Para los que nos estamos introduciendo en este mundo es bastante común aceptar trabajos relacionados con la traducción o que en cierto modo tengan que ver con la comunicación multilingüe para los que no hemos sido formados y en los que tenemos poca o nada de experiencia. Este tipo de trabajos requiere profesionales que se manejen en varias lenguas y, por ello, el perfil del traductor es el más adecuado (orientación a empresas en procesos de internacionalización, cierre de negociaciones internacionales, etc.)Sin embargo, pecar de flexibles sin estar preparados para aceptar un determinado tipo de trabajos puede convertirse en un arma de doble filo.

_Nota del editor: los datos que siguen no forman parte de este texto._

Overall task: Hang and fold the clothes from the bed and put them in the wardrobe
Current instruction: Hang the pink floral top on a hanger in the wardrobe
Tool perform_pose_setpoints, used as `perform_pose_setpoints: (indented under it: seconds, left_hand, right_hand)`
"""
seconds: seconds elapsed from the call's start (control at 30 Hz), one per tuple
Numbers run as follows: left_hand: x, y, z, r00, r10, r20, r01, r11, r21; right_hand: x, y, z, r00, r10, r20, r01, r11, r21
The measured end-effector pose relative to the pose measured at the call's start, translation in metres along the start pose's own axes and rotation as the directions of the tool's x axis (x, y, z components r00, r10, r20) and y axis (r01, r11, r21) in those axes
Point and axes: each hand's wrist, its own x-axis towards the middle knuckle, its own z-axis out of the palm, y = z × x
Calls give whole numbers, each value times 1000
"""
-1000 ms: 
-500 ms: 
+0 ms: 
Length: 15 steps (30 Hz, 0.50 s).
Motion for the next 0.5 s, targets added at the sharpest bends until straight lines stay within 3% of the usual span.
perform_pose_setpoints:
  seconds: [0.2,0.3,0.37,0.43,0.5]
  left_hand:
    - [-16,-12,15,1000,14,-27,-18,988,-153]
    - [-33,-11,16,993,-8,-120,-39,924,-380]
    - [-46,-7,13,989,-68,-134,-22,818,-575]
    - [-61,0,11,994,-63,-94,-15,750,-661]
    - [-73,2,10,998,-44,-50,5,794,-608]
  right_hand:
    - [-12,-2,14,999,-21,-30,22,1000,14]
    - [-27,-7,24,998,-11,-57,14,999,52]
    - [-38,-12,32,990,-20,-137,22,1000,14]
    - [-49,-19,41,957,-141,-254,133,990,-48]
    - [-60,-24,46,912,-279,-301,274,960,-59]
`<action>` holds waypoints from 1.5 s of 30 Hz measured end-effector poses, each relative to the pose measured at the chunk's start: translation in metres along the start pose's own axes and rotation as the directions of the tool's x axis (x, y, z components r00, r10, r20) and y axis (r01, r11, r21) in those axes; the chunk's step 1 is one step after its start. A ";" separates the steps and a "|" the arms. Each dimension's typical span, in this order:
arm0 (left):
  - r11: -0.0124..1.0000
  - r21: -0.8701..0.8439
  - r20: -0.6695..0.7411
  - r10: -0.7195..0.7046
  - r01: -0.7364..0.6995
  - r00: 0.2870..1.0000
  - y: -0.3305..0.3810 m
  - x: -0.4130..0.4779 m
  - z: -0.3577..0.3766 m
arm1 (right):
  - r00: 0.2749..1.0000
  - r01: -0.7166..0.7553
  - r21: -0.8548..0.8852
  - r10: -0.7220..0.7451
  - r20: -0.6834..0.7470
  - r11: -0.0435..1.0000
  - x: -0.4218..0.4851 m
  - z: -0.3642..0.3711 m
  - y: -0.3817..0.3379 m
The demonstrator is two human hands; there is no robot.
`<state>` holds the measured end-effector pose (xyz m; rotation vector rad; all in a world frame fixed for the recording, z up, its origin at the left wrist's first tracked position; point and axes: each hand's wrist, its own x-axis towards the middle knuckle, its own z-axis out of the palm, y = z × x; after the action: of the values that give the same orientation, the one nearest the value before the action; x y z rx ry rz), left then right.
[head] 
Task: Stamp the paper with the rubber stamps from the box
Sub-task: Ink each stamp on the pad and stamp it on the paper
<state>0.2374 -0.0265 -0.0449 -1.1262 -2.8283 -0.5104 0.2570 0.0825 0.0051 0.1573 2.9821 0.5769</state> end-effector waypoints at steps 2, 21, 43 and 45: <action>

¿Qué hacer si nos ofrecen una oportunidad laboral de estas características y sentimos que no estamos totalmente preparados? Bueno, en primer lugar valorar los pros y los contras del puesto/encargo (plazo, conocimientos de la materia, previsión de gastos, previsión de ganancias, beneficios/experiencia que puedes aportar al cliente…)En el caso de los más novatos es normal sentir que no tenemos experiencia ninguna, pero no hay que dejarse dominar por los temores (a fin de cuentas cuando terminamos TEI tampoco tenemos mucha idea de traducir y muchos nos lanzamos a la aventura como podemos). Pide asesoramiento a colegas/expertos en la materia: a veces nos ofrecen un trabajo que no hemos hecho nunca, pero nuestro primo/tío/compañero del instituto lleva años dedicándose a eso y puede darnos una orientación sobre la conveniencia o no de aceptar un determinado tipo de trabajo.

Calcula tu tiempo: si estás en plena preparación de un congreso de 5 días que tendrás que interpretar en simultánea y se te plantea la oportunidad de asesorar en un proyecto de marketing internacional con interpretaciones telefónicas no creo que sea muy conveniente decir que sí a la primera, sin haber establecido un plazo de inicio o haber hecho un cronograma exhaustivo con la organización de tu tiempo.

Deja bien claro qué es lo que puedes/sabes hacer y qué es lo que bajo ningún concepto estás dispuesto a hacer: con esa mentalidad reinante entre los empresarios del traductor=chico/a para todo muchas veces se nos carga con tareas que no son las que en un principio nos habían encomendado. – “oye, y ya que estás, después de la interpretación telefónica me haces un informe-resumen sobre los puntos más importantes de la conversación”. – “pues mira, guapo/a, NO”. A veces nos da miedo, porque ser demasiado brusco o exigente desde el principio puede hacer que el nuevo cliente o cliente potencial no nos llame más o piense que no somos buenos para hacer ese trabajo, pero decir que sí a todo y aceptar lo que nos caiga encima es abrir la puerta a abusos laborales de los que después tendremos muchas dificultades en salir (jornadas laborables interminables o pagos ridículos, por citar algún ejemplo).

En mi caso, por no pararme a pensar en estos puntos detenidamente el verano ha traído consigo sufrimientos laborales que a mi lista de experiencias se suman con sangre, sudor y lágrimas. Ahora visto desde la distancia pienso que ha sido positivo y que me beneficiará en el futuro cargar en sobre la espalda la experiencia adquirida, pero ¡a qué precio!.

El verano es una época que trae grandes oportunidades para los noveles y los licenciados en traducción tenemos el cartel “flexible” colgado de la frente, pero con un poco de buen juicio y reflexión se puede sacar mucho partido de las diferentes experiencias que se nos presenten en nuestra vida laboral.